Problem requirements
Check each line below for "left" and report how many have it, nothing else.

** Provided material follows **

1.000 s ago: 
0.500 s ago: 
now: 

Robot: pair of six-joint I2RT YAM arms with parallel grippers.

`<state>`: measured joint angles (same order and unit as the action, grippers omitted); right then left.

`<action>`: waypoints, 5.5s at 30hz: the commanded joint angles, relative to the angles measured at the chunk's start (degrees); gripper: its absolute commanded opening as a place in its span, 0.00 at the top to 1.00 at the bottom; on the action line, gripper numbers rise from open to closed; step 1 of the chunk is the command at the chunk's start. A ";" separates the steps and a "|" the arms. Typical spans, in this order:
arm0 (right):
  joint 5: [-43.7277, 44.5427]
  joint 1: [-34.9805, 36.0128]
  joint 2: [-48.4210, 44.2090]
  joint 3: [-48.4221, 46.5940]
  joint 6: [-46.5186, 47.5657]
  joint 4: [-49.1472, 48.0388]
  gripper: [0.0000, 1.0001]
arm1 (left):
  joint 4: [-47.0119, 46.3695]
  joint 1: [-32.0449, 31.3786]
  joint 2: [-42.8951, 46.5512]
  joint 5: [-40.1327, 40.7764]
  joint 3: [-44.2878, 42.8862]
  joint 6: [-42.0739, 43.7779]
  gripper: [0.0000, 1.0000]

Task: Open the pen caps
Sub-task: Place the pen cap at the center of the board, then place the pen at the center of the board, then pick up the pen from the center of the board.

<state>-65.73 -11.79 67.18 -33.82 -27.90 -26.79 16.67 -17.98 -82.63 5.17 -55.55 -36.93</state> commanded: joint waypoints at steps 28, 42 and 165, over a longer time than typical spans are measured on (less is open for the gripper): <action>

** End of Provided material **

Expected answer
2